The surprise continued when we found that #3, instead of being satisfied, was only just bitten. She wanted the full compliment. Dresses, pajamas, furniture, babies, more dolls, more of everything. I tell her she is my American Girl, but she has an Indian-American mother, and our breed just doesn’t buy overpriced doll gear. I tell her to ask her sisters to sew clothes for her dolls, and to fashion furniture out of cardboard. It was good for her, I told her. I might as well have been talking to a plastic doll.
Fast forward three years. A shift in allowance policy in our house allowed #3 to gather $86 to spend on whatever she wants. After a year of anticipation, the much-ballyhooed AG store was finally opening at Stanford mall. She took her sisters and dad for the grand opening. I held off initially, but joined later when curiosity got the better of me.
I went to the mall knowing that I would be collecting material for my writing. I knew there would be throngs of people who had drunk the spiked AG Kool Aid, that I would have the opportunity to take pictures of moms and daughters toting multiple dolls. My cynicism was having a field day.
Initially, I thought I was dead on: The line to get into the store was comically long (1.5 hour wait just to get a number, after which it would be several more hours to enter Xanadu), so we bowed out and just reveled in the festivities. The entire mall was swept up in the frenzy. Hundreds of shoppers watched a variety show AG had organized, with fresh-faced girls singing songs about the multiplication tables and other wholesome subjects. Booths invited kids to take pieces of modeling clay and make mini sculptures. Each kid was handed a bag full of goodies that would wind up in the garbage in a week.
When we got hungry, we could go to almost any restaurant and just say “American Girl” and get a discount on the bill. Burgers, pizza, cupcakes – everything was cheaper. And who can resist an easy bargain? Just being at the mall on that day meant you were part of the American Girl party. The whole thing was enough to make me pine for my Barbies.
But later, a new thought challenged my cynicism: I realized that the AG hype might be the essence of “American.” After all, this is how our economy runs. We all have to collectively convince ourselves that we need newer, better, more things, and the more we buy, the better the consumer-confidence index, and more smoothly hums the economic engine. We could all take a lesson from the AG marketing people.
They are brilliant – indeed geniuses – at selling their stuff. They have picked a message and they stick with it. Wholesome, historic, and hugely hyped. They could have hired real singers and dancers, but opted for the homegrown talent that would warm the hearts of their market share. They could have charged us to play at the craft booths, but that would be akin to charging for cigars at your baby’s birth.
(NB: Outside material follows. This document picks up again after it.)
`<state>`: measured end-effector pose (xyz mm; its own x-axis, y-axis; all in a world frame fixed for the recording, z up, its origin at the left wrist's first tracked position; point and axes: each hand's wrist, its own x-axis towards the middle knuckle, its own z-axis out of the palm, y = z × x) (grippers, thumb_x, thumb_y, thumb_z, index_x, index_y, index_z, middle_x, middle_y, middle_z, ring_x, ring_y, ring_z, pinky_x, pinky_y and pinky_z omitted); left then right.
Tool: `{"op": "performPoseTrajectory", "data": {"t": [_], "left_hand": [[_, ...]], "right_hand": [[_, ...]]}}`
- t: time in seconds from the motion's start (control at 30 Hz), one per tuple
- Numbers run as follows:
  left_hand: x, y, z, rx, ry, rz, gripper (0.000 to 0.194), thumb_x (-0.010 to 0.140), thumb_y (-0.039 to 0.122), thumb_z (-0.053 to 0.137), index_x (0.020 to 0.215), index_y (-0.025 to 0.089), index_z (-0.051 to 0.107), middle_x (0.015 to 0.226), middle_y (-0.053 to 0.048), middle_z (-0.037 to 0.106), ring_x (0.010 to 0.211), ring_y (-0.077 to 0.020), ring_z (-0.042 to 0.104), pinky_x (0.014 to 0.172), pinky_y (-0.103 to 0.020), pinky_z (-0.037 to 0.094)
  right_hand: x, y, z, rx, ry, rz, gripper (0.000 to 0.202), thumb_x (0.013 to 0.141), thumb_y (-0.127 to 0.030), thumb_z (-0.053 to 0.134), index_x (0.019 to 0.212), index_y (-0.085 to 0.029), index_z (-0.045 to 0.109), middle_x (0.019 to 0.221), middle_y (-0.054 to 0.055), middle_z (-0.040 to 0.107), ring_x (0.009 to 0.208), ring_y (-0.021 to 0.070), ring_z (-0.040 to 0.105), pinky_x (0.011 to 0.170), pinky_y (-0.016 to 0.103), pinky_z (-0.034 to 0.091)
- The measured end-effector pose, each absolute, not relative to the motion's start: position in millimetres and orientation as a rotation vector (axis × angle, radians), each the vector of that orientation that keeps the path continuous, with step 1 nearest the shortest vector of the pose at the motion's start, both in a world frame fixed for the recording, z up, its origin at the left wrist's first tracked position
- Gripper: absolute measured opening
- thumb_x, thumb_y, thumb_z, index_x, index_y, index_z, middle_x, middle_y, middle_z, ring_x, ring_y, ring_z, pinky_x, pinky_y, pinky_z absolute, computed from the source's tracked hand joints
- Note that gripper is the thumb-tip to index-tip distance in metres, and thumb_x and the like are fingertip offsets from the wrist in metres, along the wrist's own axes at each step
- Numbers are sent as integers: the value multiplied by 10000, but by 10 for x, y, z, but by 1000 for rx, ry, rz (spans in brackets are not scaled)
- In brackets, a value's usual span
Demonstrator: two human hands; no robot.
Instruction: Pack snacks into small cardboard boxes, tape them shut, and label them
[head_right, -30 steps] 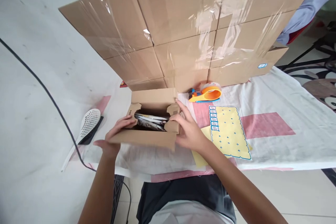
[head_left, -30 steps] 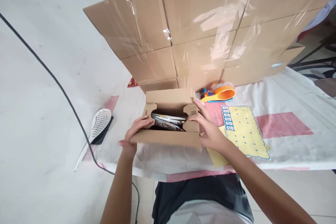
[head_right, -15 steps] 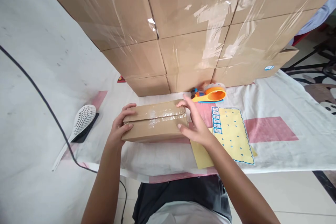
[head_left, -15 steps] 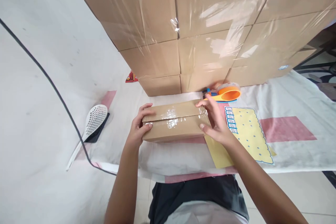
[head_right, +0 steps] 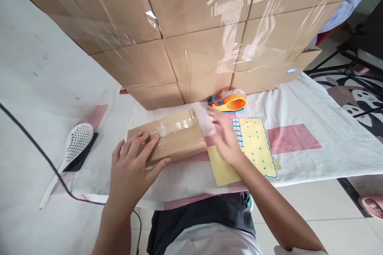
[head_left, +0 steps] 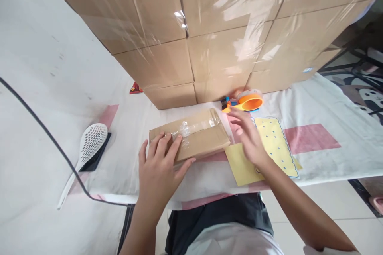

The folks at AG not only dance to their own tunes, they get everyone else to join in too. To be in the “in” crowd on opening weekend, you really needed to be sporting an AG doll. What could be more effective advertising? To be a savvy shopper, you needed to go to stores where pledging your love to AG would get you a discount. Surely, nothing could be more American than propelling our consumerism. Maybe even consume more than we can afford. And the whole “Made in China” thing? Heck, at this point, even that seems American.
I’m taking notes. Look out for the grand opening blowout for my blog.